Realization of a crosstalk-avoided quantum network node with dual-type qubits by the same ion species

TL;DR

This paper demonstrates a dual-type qubit scheme in a single ion species, enabling ion-photon entanglement with minimal crosstalk and long coherence times, advancing scalable trapped-ion quantum networks.

Contribution

It introduces a dual-type qubit scheme within the same ion species, simplifying control and reducing crosstalk in quantum network nodes.

Findings

Ion-photon entanglement achieved in hundreds of milliseconds.

Minimal crosstalk observed on nearby qubits.

Coherence time of the crosstalk-affected qubit exceeds seconds.

Abstract

Generating ion-photon entanglement is a crucial step for scalable trapped-ion quantum networks. To avoid the crosstalk on memory qubits carrying quantum information, it is common to use a different ion species for ion-photon entanglement generation such that the scattered photons are far off-resonant for the memory qubits.
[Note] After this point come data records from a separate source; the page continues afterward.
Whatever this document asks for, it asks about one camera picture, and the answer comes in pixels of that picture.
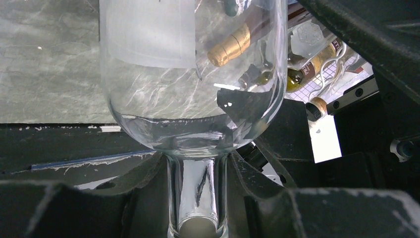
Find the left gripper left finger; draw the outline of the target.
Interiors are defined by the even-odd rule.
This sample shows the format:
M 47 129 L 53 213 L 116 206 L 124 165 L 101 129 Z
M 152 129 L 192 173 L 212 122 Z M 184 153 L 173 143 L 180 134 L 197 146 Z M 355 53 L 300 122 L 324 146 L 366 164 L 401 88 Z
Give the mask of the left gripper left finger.
M 0 182 L 3 238 L 164 238 L 167 163 L 155 153 L 94 190 L 52 180 Z

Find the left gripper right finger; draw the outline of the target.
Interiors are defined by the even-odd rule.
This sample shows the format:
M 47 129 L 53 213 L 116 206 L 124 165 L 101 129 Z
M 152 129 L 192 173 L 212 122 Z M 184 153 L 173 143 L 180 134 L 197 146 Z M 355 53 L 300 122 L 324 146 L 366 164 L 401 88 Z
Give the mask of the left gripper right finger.
M 284 188 L 234 153 L 227 222 L 231 238 L 417 238 L 420 206 L 395 190 Z

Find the clear bottle with silver cap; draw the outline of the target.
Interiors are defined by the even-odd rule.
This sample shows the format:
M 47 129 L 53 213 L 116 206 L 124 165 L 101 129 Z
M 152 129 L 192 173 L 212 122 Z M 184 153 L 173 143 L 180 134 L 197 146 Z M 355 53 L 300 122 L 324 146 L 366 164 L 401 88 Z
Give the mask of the clear bottle with silver cap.
M 227 238 L 227 157 L 284 99 L 276 29 L 216 67 L 208 51 L 239 28 L 219 0 L 99 2 L 101 79 L 121 128 L 168 162 L 169 238 Z

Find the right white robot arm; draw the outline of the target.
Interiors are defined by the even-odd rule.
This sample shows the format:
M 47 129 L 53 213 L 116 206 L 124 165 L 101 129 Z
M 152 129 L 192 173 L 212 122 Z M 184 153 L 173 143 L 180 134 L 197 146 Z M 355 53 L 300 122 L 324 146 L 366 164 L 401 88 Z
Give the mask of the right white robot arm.
M 372 65 L 366 82 L 331 103 L 342 157 L 327 161 L 330 187 L 402 190 L 420 197 L 420 3 L 303 0 L 301 4 Z

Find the bottle with black cap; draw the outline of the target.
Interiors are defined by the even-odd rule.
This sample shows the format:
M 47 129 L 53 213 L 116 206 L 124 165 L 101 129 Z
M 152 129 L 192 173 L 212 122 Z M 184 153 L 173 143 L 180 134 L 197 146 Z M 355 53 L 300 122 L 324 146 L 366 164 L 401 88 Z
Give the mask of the bottle with black cap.
M 327 102 L 320 97 L 313 97 L 305 104 L 307 119 L 309 121 L 318 121 L 327 114 Z

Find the dark bottle with gold foil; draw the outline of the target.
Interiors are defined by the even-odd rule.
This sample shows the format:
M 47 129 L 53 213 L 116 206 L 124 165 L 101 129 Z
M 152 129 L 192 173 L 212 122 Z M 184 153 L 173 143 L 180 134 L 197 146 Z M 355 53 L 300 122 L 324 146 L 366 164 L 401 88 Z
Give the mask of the dark bottle with gold foil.
M 242 55 L 251 44 L 276 29 L 276 50 L 286 51 L 287 29 L 311 17 L 311 14 L 296 0 L 220 0 L 218 7 L 228 19 L 239 19 L 245 15 L 238 29 L 221 43 L 208 51 L 210 62 L 216 67 L 226 65 Z

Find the clear bottle with orange label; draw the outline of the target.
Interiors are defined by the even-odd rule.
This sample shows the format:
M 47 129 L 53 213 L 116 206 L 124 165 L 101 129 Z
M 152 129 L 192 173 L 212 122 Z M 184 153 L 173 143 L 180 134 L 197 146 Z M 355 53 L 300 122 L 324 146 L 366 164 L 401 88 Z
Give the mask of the clear bottle with orange label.
M 302 89 L 321 66 L 337 55 L 342 40 L 316 19 L 307 20 L 288 30 L 288 70 L 286 92 Z

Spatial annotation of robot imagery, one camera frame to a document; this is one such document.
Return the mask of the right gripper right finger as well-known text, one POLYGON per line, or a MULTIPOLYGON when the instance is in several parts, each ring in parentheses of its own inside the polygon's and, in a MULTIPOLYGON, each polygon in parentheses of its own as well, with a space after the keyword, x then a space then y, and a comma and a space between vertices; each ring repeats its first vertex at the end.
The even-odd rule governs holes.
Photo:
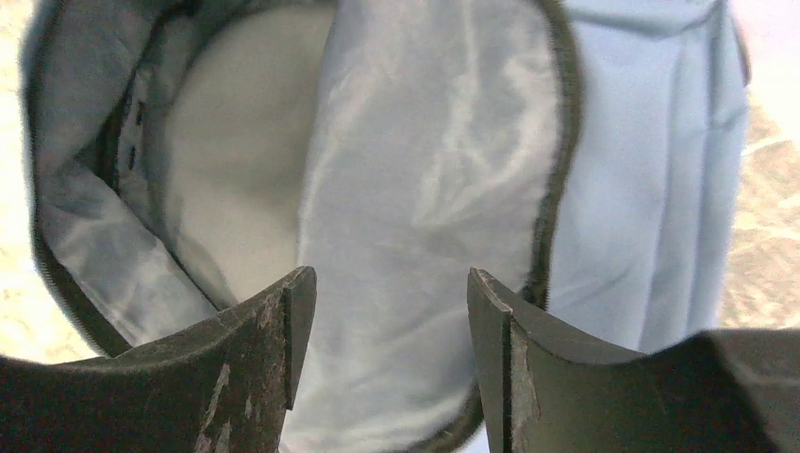
POLYGON ((652 355, 468 276, 492 452, 795 452, 799 333, 723 329, 652 355))

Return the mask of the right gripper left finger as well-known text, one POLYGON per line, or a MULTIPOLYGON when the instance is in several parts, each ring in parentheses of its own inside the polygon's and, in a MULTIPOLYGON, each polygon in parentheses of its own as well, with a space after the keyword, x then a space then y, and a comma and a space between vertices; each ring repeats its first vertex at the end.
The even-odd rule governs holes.
POLYGON ((1 360, 5 452, 274 452, 316 303, 303 266, 241 304, 115 358, 1 360))

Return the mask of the blue-grey backpack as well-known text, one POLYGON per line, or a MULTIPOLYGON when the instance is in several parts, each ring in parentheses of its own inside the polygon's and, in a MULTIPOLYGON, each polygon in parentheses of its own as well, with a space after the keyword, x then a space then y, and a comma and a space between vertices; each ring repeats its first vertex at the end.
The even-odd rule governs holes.
POLYGON ((95 350, 317 271, 284 452, 461 450, 471 267, 640 352, 715 325, 726 1, 45 1, 23 69, 37 258, 95 350))

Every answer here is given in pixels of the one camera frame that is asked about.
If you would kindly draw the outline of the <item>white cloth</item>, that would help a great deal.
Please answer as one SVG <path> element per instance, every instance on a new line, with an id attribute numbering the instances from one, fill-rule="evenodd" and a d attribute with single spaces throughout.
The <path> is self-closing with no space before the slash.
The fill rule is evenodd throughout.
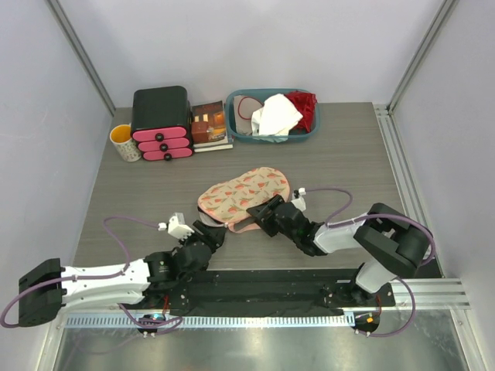
<path id="1" fill-rule="evenodd" d="M 276 94 L 265 100 L 264 105 L 251 115 L 254 136 L 287 136 L 303 115 L 284 95 Z"/>

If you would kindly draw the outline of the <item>red garment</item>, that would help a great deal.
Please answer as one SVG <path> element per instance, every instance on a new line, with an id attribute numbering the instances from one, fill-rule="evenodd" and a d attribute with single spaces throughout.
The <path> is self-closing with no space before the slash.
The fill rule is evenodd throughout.
<path id="1" fill-rule="evenodd" d="M 312 130 L 312 123 L 315 115 L 317 104 L 316 95 L 301 90 L 294 90 L 287 93 L 285 96 L 302 115 L 302 118 L 295 127 L 303 130 L 305 133 L 309 133 Z"/>

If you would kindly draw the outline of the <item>stack of books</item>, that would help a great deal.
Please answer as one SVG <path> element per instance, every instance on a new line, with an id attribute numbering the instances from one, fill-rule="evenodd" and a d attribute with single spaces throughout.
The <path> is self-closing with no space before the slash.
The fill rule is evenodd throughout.
<path id="1" fill-rule="evenodd" d="M 191 113 L 191 135 L 196 153 L 233 148 L 221 100 L 193 106 Z"/>

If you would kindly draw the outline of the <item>black pink drawer organizer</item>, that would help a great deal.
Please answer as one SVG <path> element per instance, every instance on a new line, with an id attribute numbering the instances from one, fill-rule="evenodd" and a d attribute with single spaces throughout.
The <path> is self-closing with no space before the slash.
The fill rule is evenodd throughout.
<path id="1" fill-rule="evenodd" d="M 133 97 L 131 137 L 149 162 L 193 155 L 191 111 L 185 87 L 137 90 Z"/>

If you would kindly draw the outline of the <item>teal plastic basket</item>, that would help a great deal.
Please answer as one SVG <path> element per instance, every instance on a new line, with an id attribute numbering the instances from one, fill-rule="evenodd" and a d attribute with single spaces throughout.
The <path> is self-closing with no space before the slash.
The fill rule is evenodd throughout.
<path id="1" fill-rule="evenodd" d="M 253 134 L 245 134 L 241 129 L 242 114 L 239 106 L 244 106 L 242 100 L 252 100 L 263 104 L 269 97 L 276 94 L 288 96 L 289 100 L 299 110 L 302 109 L 302 123 L 291 128 L 287 135 L 282 135 L 279 139 L 271 139 L 269 136 L 256 138 Z M 255 142 L 270 141 L 301 142 L 310 138 L 320 127 L 320 112 L 316 95 L 303 89 L 292 88 L 264 88 L 264 89 L 241 89 L 231 93 L 225 101 L 225 120 L 227 131 L 239 141 Z"/>

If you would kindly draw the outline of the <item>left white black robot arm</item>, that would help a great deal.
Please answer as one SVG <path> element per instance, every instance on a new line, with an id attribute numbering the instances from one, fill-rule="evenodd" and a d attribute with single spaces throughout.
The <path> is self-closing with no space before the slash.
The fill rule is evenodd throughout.
<path id="1" fill-rule="evenodd" d="M 62 266 L 60 259 L 52 258 L 21 277 L 14 300 L 18 327 L 44 325 L 62 311 L 82 308 L 141 304 L 157 308 L 172 289 L 207 269 L 227 232 L 224 225 L 208 226 L 199 220 L 188 226 L 180 213 L 148 227 L 168 233 L 178 246 L 98 267 Z"/>

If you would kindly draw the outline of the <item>pink mesh laundry bag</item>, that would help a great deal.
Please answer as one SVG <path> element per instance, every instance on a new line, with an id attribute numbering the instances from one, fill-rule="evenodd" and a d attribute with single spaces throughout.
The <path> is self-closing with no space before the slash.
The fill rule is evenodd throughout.
<path id="1" fill-rule="evenodd" d="M 226 227 L 233 233 L 256 230 L 247 209 L 259 206 L 280 195 L 287 200 L 290 185 L 275 168 L 260 167 L 235 179 L 211 186 L 198 198 L 200 221 L 208 226 Z"/>

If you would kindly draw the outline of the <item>grey cloth with red loop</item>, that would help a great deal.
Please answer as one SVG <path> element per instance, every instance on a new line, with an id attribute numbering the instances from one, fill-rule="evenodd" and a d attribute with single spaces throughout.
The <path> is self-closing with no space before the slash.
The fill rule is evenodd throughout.
<path id="1" fill-rule="evenodd" d="M 252 115 L 263 107 L 263 103 L 254 97 L 237 95 L 234 97 L 233 105 L 235 131 L 242 135 L 252 135 Z"/>

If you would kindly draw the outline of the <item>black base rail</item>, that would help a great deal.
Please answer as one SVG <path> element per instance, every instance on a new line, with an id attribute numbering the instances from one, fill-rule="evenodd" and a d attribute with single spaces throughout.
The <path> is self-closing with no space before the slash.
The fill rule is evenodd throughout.
<path id="1" fill-rule="evenodd" d="M 395 305 L 390 284 L 354 297 L 351 269 L 199 271 L 177 280 L 152 280 L 128 310 L 168 308 L 172 315 L 204 317 L 316 317 L 345 308 Z"/>

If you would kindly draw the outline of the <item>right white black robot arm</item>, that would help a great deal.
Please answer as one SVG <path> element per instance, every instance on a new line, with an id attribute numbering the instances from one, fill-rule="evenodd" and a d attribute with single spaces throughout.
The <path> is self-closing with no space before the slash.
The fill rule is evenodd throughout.
<path id="1" fill-rule="evenodd" d="M 286 202 L 274 196 L 247 212 L 270 237 L 280 233 L 311 257 L 358 247 L 367 251 L 370 260 L 341 290 L 346 300 L 357 305 L 369 304 L 395 278 L 413 278 L 435 255 L 432 233 L 383 203 L 339 223 L 312 222 L 303 214 L 303 206 L 299 198 Z"/>

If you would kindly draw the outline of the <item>yellow inside patterned mug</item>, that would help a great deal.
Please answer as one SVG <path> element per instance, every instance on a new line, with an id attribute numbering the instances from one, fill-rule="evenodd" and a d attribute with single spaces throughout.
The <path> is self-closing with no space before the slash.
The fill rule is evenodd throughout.
<path id="1" fill-rule="evenodd" d="M 115 126 L 109 134 L 109 139 L 125 162 L 136 162 L 142 158 L 142 154 L 131 136 L 130 124 Z"/>

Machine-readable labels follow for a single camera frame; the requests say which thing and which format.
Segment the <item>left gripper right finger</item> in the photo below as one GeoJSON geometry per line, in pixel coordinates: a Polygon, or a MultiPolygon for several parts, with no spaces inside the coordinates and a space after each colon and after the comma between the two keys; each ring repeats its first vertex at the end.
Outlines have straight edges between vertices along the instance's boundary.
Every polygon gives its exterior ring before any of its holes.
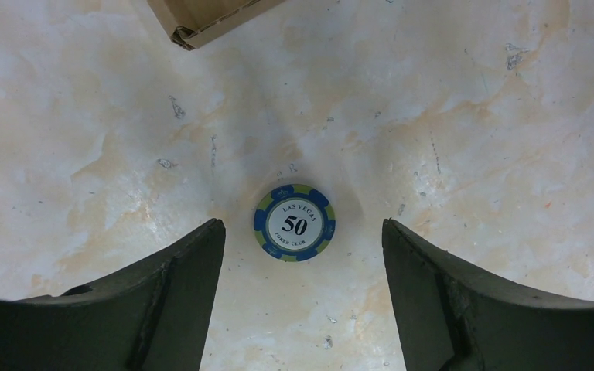
{"type": "Polygon", "coordinates": [[[396,220],[382,248],[409,370],[594,370],[594,301],[493,274],[396,220]]]}

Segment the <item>brown cardboard box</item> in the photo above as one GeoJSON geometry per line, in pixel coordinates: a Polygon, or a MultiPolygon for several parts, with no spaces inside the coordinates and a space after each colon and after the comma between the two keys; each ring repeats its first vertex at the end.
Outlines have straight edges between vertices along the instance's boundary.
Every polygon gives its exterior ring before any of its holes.
{"type": "Polygon", "coordinates": [[[205,46],[282,0],[148,0],[150,9],[177,46],[205,46]]]}

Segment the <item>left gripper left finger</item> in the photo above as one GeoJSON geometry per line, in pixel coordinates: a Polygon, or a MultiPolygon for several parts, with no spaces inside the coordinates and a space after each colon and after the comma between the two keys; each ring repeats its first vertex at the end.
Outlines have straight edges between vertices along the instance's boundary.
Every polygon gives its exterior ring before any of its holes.
{"type": "Polygon", "coordinates": [[[59,296],[0,300],[0,370],[197,370],[224,258],[212,219],[59,296]]]}

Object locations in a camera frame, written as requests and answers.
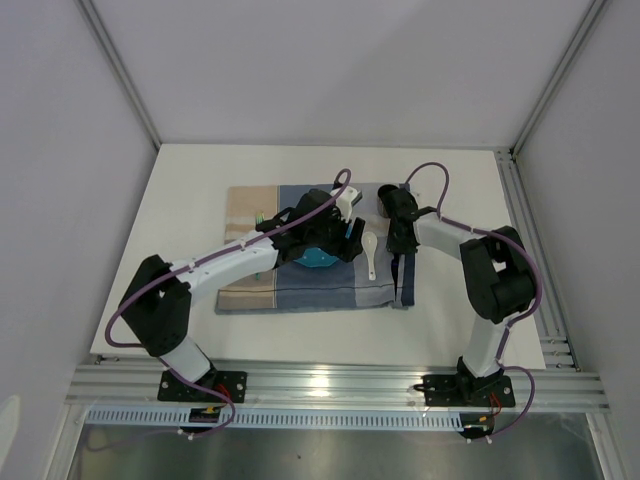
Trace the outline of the purple knife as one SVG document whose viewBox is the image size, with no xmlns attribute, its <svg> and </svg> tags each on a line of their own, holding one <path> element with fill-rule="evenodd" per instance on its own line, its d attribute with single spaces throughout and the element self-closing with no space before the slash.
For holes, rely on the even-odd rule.
<svg viewBox="0 0 640 480">
<path fill-rule="evenodd" d="M 401 256 L 399 254 L 394 254 L 391 261 L 391 275 L 394 282 L 394 287 L 398 286 L 400 259 Z"/>
</svg>

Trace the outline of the teal dotted plate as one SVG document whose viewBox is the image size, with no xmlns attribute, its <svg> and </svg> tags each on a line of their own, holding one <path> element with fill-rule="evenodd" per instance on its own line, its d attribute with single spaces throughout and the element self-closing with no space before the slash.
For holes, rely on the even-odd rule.
<svg viewBox="0 0 640 480">
<path fill-rule="evenodd" d="M 338 258 L 326 253 L 324 250 L 313 247 L 306 249 L 295 263 L 305 268 L 329 268 L 338 262 Z"/>
</svg>

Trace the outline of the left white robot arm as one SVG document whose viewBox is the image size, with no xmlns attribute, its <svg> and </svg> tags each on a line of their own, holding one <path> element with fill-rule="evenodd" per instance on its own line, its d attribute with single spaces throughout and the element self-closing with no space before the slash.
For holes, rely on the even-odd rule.
<svg viewBox="0 0 640 480">
<path fill-rule="evenodd" d="M 206 400 L 215 390 L 215 368 L 189 337 L 192 307 L 238 280 L 297 261 L 310 249 L 353 261 L 363 251 L 365 222 L 353 214 L 361 198 L 361 192 L 349 186 L 331 192 L 311 189 L 296 206 L 203 257 L 165 262 L 150 256 L 140 264 L 115 315 L 125 321 L 140 348 L 173 371 L 185 394 Z"/>
</svg>

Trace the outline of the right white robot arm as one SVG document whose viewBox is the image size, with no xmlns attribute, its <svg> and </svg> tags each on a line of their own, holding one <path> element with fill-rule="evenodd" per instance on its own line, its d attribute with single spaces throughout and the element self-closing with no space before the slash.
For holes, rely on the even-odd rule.
<svg viewBox="0 0 640 480">
<path fill-rule="evenodd" d="M 454 221 L 433 207 L 420 208 L 405 187 L 380 187 L 378 202 L 389 219 L 389 252 L 409 255 L 429 247 L 461 263 L 476 319 L 456 366 L 455 391 L 467 404 L 480 403 L 503 375 L 501 360 L 512 327 L 541 303 L 535 262 L 510 226 L 483 230 Z"/>
</svg>

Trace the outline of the brown mug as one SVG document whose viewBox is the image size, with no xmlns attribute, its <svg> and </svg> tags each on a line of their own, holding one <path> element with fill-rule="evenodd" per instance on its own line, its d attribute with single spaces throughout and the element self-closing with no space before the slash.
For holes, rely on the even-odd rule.
<svg viewBox="0 0 640 480">
<path fill-rule="evenodd" d="M 378 214 L 385 219 L 389 219 L 389 213 L 386 209 L 386 196 L 395 191 L 398 188 L 397 185 L 394 184 L 384 184 L 380 186 L 377 190 L 377 211 Z"/>
</svg>

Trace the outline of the white ceramic spoon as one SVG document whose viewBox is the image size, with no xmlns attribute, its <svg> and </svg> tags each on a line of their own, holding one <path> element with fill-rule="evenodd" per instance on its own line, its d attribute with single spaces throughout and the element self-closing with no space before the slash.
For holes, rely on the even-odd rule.
<svg viewBox="0 0 640 480">
<path fill-rule="evenodd" d="M 365 231 L 361 237 L 363 252 L 367 260 L 368 279 L 375 281 L 377 279 L 375 255 L 378 246 L 377 236 L 371 231 Z"/>
</svg>

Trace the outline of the purple teal fork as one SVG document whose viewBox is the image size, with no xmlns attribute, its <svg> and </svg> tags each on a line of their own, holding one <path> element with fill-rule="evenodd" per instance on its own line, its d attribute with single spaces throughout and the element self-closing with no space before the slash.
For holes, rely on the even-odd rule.
<svg viewBox="0 0 640 480">
<path fill-rule="evenodd" d="M 264 221 L 265 217 L 264 217 L 264 213 L 262 211 L 258 211 L 255 214 L 255 225 L 258 226 L 260 223 L 262 223 Z M 255 274 L 255 279 L 259 280 L 261 277 L 261 273 L 258 272 Z"/>
</svg>

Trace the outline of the blue beige checked cloth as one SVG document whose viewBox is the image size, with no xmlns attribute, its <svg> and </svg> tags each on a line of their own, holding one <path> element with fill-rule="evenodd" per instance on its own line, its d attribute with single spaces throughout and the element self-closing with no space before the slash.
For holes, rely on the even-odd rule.
<svg viewBox="0 0 640 480">
<path fill-rule="evenodd" d="M 218 315 L 270 314 L 275 312 L 315 312 L 370 309 L 415 305 L 416 260 L 401 256 L 398 286 L 391 275 L 393 254 L 386 249 L 389 221 L 377 211 L 379 183 L 355 183 L 363 198 L 354 214 L 365 220 L 365 230 L 377 236 L 375 255 L 377 279 L 368 279 L 367 260 L 361 254 L 353 262 L 340 260 L 329 268 L 305 268 L 295 262 L 275 270 L 238 280 L 217 293 Z M 295 206 L 310 185 L 234 186 L 228 189 L 225 241 L 231 242 L 254 227 L 255 214 L 270 219 L 283 209 Z"/>
</svg>

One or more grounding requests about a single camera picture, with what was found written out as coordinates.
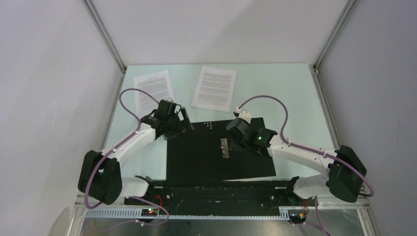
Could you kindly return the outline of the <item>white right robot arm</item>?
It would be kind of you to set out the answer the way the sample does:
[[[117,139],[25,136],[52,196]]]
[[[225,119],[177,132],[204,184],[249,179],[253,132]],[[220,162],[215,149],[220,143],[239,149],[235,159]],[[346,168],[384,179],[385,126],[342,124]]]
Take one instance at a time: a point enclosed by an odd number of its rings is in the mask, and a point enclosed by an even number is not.
[[[258,156],[286,159],[318,172],[315,176],[292,178],[286,192],[291,205],[298,206],[310,197],[329,196],[355,203],[361,195],[367,169],[348,146],[338,149],[302,146],[274,130],[256,129],[242,118],[232,120],[226,130],[239,148]]]

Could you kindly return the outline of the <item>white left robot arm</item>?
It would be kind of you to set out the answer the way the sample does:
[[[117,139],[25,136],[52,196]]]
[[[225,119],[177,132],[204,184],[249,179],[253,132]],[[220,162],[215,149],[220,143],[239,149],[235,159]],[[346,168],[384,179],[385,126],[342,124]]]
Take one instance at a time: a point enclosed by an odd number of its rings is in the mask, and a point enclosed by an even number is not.
[[[150,179],[123,177],[121,170],[139,150],[159,137],[165,140],[193,130],[187,110],[181,105],[161,100],[157,109],[142,117],[139,126],[118,144],[101,151],[85,154],[78,181],[78,190],[85,198],[92,197],[111,205],[118,198],[136,197],[142,204],[155,200],[155,191],[149,188]]]

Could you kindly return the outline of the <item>red and black file folder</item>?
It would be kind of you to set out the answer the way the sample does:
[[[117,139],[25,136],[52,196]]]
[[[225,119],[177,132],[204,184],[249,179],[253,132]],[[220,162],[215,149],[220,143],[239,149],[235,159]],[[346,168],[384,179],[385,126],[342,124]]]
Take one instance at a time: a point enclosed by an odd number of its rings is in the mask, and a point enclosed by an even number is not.
[[[166,183],[195,185],[276,176],[273,158],[239,148],[226,130],[230,120],[193,123],[167,141]]]

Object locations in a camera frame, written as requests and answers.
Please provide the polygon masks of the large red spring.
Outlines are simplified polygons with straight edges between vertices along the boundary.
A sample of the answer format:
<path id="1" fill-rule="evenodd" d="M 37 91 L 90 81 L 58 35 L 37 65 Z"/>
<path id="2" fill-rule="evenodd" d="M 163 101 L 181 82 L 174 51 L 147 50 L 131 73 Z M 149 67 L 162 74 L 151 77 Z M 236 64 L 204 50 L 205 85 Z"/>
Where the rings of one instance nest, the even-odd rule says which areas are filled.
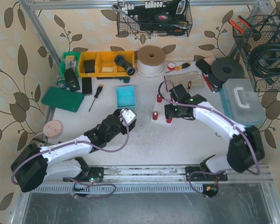
<path id="1" fill-rule="evenodd" d="M 173 118 L 168 118 L 168 119 L 166 119 L 166 122 L 167 122 L 168 124 L 171 124 L 171 123 L 172 123 L 172 119 L 173 119 Z"/>
<path id="2" fill-rule="evenodd" d="M 158 94 L 157 95 L 157 103 L 161 103 L 162 102 L 162 97 Z"/>
<path id="3" fill-rule="evenodd" d="M 158 112 L 153 112 L 152 120 L 156 121 L 158 119 Z"/>

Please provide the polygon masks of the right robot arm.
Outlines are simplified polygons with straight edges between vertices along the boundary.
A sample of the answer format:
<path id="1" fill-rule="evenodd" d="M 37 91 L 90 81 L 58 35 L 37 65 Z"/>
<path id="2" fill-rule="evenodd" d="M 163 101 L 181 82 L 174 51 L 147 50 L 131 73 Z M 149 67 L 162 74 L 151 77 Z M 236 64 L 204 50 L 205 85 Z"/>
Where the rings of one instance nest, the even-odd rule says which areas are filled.
<path id="1" fill-rule="evenodd" d="M 256 167 L 260 173 L 259 161 L 264 159 L 265 151 L 257 127 L 246 127 L 231 120 L 215 109 L 206 98 L 196 94 L 191 96 L 182 84 L 169 90 L 170 99 L 164 106 L 165 117 L 199 120 L 216 131 L 228 143 L 225 154 L 213 155 L 203 161 L 211 173 L 234 170 L 238 173 Z"/>

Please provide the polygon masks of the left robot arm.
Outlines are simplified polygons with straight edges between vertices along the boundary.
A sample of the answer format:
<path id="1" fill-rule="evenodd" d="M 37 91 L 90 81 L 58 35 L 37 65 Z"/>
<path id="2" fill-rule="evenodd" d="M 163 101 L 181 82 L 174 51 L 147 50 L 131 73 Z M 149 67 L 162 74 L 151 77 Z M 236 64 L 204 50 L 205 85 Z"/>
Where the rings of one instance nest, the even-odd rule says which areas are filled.
<path id="1" fill-rule="evenodd" d="M 73 140 L 42 147 L 29 144 L 10 167 L 11 181 L 22 192 L 30 192 L 44 182 L 63 178 L 80 182 L 89 171 L 82 156 L 96 151 L 106 152 L 107 143 L 118 134 L 129 136 L 135 123 L 135 112 L 127 108 L 117 109 L 95 128 Z"/>
However, such a dual-species scheme requires elaborate control of the portion and the location of different ion species, and can be subject to inefficient sympathetic cooling. Here we demonstrate a trapped-ion quantum network node in the dual-type qubit scheme where two types of qubits are encoded in the $S$ and $F$ hyperfine structure levels of ${}^{171}\mathrm{Yb}^+$ ions. We generate ion photon entanglement for the $S$-qubit in a typical timescale of hundreds of milliseconds, and verify its small crosstalk on a nearby $F$-qubit with coherence time above seconds. Our work demonstrates an enabling function of the dual-type qubit scheme for scalable quantum networks.